### BRIEF
Lines of the material that include the string "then" should be returned.

### STORED DATA
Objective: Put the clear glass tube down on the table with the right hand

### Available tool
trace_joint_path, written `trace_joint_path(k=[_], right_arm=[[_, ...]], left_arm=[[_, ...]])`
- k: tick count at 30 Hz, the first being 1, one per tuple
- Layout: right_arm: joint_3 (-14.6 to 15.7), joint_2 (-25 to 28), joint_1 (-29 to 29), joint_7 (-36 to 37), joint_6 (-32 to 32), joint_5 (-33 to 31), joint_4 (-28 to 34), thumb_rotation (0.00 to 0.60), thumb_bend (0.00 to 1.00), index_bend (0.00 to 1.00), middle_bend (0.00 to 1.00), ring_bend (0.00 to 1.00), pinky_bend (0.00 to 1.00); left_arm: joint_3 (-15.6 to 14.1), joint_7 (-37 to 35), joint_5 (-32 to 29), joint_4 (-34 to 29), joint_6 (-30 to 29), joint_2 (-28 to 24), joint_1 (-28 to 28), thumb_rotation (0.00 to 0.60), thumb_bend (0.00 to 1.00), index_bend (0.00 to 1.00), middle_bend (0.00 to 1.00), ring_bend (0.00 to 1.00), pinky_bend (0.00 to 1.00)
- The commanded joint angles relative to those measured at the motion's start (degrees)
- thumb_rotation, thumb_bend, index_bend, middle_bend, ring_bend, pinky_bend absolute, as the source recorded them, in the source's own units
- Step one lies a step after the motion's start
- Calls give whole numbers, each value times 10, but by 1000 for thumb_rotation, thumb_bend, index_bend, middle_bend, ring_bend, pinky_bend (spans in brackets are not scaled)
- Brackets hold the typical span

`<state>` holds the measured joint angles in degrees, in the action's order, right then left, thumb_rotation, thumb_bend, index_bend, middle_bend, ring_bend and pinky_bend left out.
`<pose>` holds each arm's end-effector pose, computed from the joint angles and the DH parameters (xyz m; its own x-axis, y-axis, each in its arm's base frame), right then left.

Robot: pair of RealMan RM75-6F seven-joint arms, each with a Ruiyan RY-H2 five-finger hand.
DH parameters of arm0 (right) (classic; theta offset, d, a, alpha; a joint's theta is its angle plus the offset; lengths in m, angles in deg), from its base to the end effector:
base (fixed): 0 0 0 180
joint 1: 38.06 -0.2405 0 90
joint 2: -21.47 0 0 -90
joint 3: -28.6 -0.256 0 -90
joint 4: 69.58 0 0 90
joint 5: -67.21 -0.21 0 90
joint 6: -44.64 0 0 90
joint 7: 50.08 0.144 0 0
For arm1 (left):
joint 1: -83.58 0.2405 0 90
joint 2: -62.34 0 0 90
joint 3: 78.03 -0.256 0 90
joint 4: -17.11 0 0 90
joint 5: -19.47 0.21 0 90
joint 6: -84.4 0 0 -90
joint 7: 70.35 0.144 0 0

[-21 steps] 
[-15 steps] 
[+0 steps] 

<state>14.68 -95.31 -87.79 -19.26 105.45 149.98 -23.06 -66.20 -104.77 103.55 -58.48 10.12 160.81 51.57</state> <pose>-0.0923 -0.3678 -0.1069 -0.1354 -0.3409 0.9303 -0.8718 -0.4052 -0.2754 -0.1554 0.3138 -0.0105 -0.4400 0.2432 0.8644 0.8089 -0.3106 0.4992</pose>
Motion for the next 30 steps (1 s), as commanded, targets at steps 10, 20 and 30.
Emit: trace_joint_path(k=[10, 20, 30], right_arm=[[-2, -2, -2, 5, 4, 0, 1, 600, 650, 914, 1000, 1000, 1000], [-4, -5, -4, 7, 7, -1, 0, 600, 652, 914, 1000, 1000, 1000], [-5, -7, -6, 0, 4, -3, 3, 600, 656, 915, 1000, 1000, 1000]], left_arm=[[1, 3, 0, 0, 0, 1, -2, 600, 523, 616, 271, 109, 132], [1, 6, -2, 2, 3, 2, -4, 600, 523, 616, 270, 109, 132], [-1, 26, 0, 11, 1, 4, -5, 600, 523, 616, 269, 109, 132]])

### RESPONSE TO THIS EXERCISE
`<state>` holds the measured joint angles in degrees, in the action's order, right then left, thumb_rotation, thumb_bend, index_bend, middle_bend, ring_bend and pinky_bend left out.
`<pose>` holds each arm's end-effector pose, computed from the joint angles and the DH parameters (xyz m; its own x-axis, y-axis, each in its arm's base frame), right then left.

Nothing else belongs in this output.